→ EXERCISE MATERIALS
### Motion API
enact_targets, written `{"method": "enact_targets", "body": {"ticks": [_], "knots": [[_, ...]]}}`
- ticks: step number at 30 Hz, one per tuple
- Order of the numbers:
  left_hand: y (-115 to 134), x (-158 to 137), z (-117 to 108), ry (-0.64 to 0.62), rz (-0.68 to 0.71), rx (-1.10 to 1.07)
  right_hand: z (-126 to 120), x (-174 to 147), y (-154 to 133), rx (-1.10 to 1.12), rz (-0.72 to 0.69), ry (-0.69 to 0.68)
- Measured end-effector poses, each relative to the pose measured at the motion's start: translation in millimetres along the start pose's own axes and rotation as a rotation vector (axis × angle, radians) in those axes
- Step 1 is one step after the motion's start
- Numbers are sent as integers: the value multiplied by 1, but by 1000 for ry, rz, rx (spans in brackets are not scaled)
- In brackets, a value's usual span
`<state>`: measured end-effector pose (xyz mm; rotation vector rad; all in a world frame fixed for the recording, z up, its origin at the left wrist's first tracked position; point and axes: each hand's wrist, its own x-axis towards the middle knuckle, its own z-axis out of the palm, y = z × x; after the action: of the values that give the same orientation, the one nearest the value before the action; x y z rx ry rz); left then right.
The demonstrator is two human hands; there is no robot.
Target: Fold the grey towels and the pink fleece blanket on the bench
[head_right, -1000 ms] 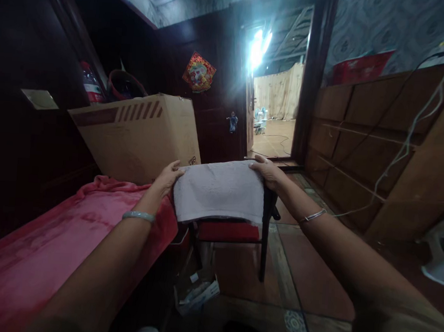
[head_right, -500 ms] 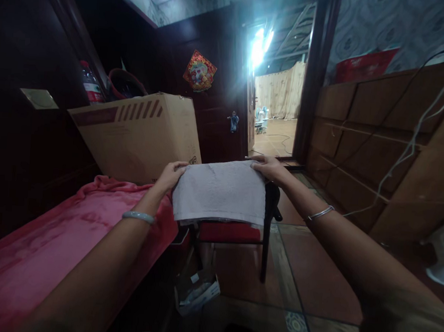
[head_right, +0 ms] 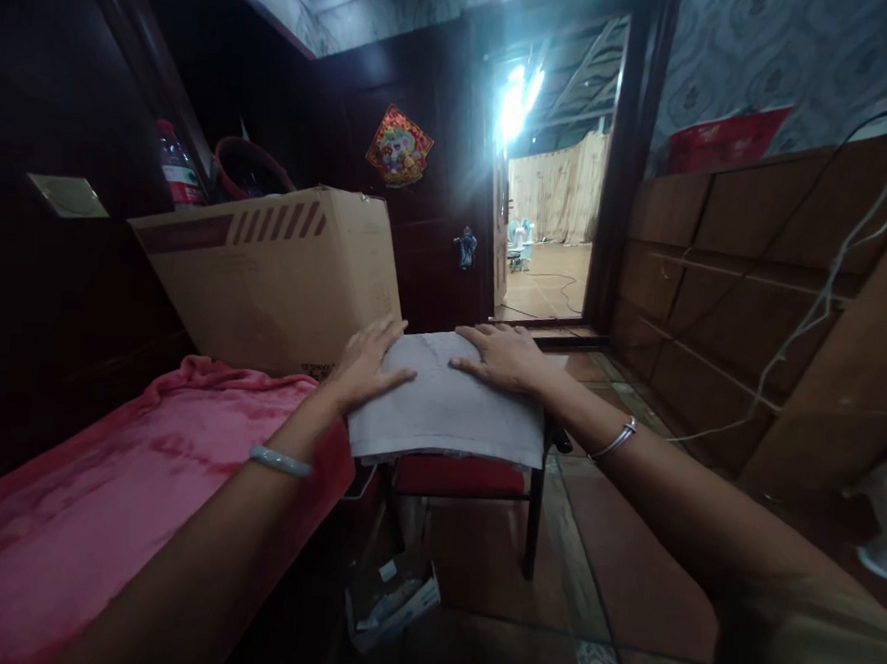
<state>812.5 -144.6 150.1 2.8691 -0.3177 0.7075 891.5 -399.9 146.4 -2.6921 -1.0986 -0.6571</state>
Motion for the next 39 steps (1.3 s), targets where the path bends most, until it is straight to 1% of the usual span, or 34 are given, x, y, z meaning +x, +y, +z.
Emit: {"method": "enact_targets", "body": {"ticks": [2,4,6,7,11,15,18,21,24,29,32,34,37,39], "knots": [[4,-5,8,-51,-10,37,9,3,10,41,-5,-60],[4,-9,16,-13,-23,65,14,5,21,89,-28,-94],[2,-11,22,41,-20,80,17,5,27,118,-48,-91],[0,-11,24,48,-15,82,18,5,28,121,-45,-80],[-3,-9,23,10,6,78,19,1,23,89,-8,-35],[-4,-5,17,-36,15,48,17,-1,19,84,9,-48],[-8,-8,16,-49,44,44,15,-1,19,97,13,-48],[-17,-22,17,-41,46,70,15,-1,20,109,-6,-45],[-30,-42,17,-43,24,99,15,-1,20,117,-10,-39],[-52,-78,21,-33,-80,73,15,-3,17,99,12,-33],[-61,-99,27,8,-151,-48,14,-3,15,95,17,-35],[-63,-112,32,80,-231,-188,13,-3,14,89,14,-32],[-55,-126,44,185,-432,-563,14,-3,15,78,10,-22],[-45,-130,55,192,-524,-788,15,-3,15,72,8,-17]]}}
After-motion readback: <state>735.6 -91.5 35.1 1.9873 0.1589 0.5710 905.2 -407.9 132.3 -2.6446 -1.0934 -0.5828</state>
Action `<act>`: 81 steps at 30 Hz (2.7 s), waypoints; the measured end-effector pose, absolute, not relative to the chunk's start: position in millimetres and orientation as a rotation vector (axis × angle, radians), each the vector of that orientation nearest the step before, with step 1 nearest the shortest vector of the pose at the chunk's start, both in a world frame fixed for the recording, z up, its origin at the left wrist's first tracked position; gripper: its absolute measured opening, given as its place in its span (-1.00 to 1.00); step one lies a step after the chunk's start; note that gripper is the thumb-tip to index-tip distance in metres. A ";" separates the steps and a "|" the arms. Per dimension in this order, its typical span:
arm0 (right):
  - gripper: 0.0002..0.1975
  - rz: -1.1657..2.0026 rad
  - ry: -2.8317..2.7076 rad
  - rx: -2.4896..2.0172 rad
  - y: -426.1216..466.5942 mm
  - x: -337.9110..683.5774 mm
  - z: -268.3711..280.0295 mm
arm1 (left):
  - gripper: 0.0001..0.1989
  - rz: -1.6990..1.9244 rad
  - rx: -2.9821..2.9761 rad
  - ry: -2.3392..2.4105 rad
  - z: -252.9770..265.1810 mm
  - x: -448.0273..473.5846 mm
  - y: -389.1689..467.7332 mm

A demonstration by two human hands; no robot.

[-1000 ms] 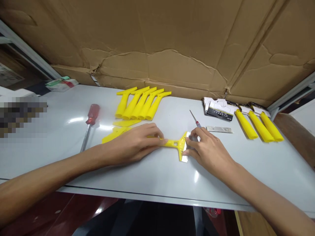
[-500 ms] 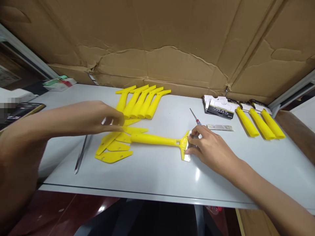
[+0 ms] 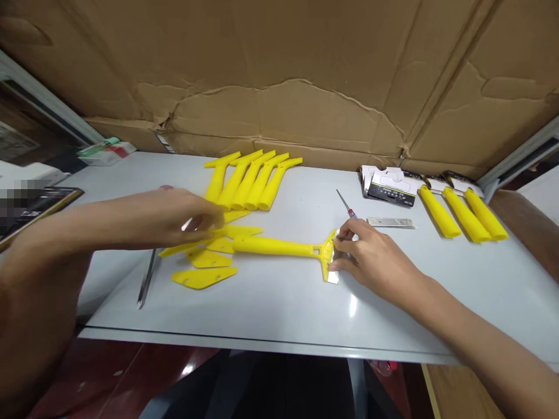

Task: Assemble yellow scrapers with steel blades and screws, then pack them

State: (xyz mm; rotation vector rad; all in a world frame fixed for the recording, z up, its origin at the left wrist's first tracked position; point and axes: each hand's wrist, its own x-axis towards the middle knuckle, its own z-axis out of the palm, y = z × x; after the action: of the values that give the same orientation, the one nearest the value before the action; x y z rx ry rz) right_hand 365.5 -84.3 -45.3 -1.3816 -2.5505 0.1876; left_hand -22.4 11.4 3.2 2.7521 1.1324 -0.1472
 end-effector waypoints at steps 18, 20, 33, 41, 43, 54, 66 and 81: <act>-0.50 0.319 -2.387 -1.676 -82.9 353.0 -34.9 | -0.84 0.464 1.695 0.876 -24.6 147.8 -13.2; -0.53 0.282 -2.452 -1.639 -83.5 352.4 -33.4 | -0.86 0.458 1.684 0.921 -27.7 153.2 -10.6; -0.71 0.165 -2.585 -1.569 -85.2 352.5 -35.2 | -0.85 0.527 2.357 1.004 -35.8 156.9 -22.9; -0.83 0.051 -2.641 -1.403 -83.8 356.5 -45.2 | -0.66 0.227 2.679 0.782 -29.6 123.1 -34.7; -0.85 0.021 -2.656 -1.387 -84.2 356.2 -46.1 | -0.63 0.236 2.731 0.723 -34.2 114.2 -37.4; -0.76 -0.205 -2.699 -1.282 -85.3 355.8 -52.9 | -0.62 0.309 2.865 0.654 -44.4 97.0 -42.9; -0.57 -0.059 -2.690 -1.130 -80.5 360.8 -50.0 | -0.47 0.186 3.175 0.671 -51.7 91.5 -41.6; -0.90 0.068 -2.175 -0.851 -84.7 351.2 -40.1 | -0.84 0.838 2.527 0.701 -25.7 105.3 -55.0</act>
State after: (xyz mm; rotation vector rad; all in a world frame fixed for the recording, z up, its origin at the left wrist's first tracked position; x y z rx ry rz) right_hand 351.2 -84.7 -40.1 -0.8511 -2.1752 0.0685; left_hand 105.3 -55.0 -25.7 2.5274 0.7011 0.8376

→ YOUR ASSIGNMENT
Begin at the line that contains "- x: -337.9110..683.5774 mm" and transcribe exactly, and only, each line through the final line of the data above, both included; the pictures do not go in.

→ RESULT
  - x: -337.9110..683.5774 mm
  - z: -268.3711..280.0295 mm
arm1 (left):
  - gripper: 0.0001..0.1989
  - rz: -1.6990..1.9244 rad
  - rx: -2.9821..2.9761 rad
  - ry: -2.3392..2.4105 rad
  - z: -252.9770..265.1810 mm
  - x: -448.0273..473.5846 mm
  - y: -389.1689..467.7332 mm

A demonstration by two human hands; no robot.

[-1000 ms] 
[-500 ms] 
[+0 ms] 

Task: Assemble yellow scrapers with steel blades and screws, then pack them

State: (xyz mm; rotation vector rad; all in a world frame fixed for the recording, z up, its origin at the left wrist's first tracked position; point and axes: each hand's wrist, its own x-axis towards the middle knuckle, its own z-axis out of the palm, y = z × x; after the action: of the values that give the same orientation, the one nearest the value before the action; x y z rx ry rz) right_hand 365.5 -84.3 -45.3 -1.3816 -2.5505 0.1876; left_hand -22.4 11.4 3.2 2.7521 1.1324 -0.1472
 end-effector waypoints at steps 18, 20, 33, 41, 43, 54, 66 and 81: <act>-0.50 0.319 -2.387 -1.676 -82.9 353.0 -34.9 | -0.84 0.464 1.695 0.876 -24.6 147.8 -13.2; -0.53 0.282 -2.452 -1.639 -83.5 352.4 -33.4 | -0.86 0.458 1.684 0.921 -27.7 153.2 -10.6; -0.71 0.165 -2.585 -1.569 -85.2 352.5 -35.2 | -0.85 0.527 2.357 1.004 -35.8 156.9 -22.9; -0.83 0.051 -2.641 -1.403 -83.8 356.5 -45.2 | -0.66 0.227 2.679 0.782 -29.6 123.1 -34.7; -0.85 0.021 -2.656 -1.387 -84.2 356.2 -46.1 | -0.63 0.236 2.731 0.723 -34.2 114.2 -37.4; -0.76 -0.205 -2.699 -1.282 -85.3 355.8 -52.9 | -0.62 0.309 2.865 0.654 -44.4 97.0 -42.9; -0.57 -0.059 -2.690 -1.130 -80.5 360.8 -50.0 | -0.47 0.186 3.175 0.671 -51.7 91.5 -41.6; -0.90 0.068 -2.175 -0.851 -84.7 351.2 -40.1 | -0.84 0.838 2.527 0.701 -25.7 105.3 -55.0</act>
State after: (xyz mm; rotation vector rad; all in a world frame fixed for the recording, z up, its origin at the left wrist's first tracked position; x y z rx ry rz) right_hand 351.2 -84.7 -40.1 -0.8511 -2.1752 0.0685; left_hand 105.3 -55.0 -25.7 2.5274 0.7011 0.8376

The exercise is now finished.